History warns us that it is the customary fate of new truths to begin as heresies. – Thomas Huxley
At the moment when Abraham agreed to placate his father by leaving Harran and accepting God’s call to “go to the land I will show you,” his physical circumstances were bleak. His foes had every reason to believe that in the very near future both Abraham and his monotheistic message would disappear.
Inwardly, however, in the world of spiritual reality, the situation was quite the opposite. When a divine messenger like Abraham refuses to recant and willingly accepts the sufferings imposed on him, his actions have profound repercussions for succeeding generations:
Abraham’s migration from His native land caused the bountiful gifts of the All-Glorious to be made manifest. . . The flight of Moses, the Prophet of Sinai, revealed the Flame of the Lord’s burning Fire, and the rise of Jesus breathed the breaths of the Holy Spirit into the world. The departure of Muhammad, the Beloved of God, from the city of His birth was the cause of the exaltation of God’s Holy Word, and the banishment of the Sacred Beauty [Baha’u’llah] led to the diffusion of the light of His divine Revelation throughout all regions. – Abdu’l-Baha, Selections from the Writings of Abdu’l-Baha, p. 280.

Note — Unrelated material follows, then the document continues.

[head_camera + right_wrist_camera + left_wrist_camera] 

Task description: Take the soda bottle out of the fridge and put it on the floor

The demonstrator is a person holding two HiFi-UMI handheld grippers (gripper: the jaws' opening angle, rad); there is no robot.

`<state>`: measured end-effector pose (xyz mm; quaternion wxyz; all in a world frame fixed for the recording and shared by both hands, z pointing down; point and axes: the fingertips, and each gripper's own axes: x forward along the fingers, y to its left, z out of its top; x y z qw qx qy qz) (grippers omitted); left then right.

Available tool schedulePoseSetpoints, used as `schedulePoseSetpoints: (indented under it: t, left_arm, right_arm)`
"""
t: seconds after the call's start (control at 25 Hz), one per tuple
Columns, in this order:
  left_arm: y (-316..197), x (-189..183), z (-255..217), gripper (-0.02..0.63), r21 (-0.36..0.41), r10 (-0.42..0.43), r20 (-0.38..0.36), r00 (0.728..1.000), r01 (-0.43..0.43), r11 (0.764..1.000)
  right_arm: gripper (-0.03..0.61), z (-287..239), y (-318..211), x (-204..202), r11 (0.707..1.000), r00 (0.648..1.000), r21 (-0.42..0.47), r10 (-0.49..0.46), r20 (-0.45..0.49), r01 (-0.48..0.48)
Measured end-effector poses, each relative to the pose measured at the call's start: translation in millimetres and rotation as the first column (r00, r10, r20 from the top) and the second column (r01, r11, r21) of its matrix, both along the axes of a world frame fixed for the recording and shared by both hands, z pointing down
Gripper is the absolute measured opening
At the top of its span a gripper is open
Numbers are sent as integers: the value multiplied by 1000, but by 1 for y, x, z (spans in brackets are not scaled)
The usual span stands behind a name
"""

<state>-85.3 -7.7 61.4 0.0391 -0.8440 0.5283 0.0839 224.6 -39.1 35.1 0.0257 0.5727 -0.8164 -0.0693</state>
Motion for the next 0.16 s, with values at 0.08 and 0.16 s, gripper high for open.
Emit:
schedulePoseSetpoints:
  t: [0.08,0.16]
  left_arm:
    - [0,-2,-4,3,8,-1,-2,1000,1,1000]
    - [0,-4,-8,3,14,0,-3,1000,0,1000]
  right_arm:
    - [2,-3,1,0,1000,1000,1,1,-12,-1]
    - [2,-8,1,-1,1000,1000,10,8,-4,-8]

Still, no matter how clearly Abraham understood the eventual spiritual outcome of this second banishment, no matter how comprehensively he explained it to his wife Sarah, the thought of spending the rest of their lives in exile had to be daunting. Harran, the site of their first exile, might be a frontier town in comparison to Ur, but it held members of the tribe to which they belonged, and its culture was at least slightly familiar. Canaan, the land to which God was sending them, was completely outside of the bounds of Mesopotamia.
Their second exile meant they would be forced to find a way to establish a household in an alien environment and make a living among potentially hostile people who spoke a different language. As far as can be determined, Abraham and Sarah didn’t have very much in the way of personal possessions to take with them into exile. Perhaps they managed to trade the house and the livestock they are thought to have had while in Harran for portable wealth in the form of pieces of silver. They might even have begun the final exile in classic nomadic fashion, herding before them a flock of sheep and goats from which to take sustenance—or barter for supplies—as they moved along.
After Terah’s death—whether physical or spiritual—Abraham’s nephew, Lot, was the only family member left who was willing to undertake the perilous journey with Abraham and Sarah. The rest of the travel party is described in Genesis as “the people they had got” while in Harran. We don’t know whether these people were servants, adventurers, or converts—or a combination of all three—but the phrase “people they had got” may indicate that some members of the group were there because they had been attracted by Abraham’s teachings. This interpretation stems from the Rabbinic understanding that when a man teaches someone about God—“gets” him for God—it is as though he personally has made or begotten that person. The same understanding of being born or made exists in Christianity, as when the New Testament mentions that “Jesus made and baptized more disciples than John.” It also appears in the Baha’i Faith when those who teach others about the new religion are referred to as “spiritual parents.”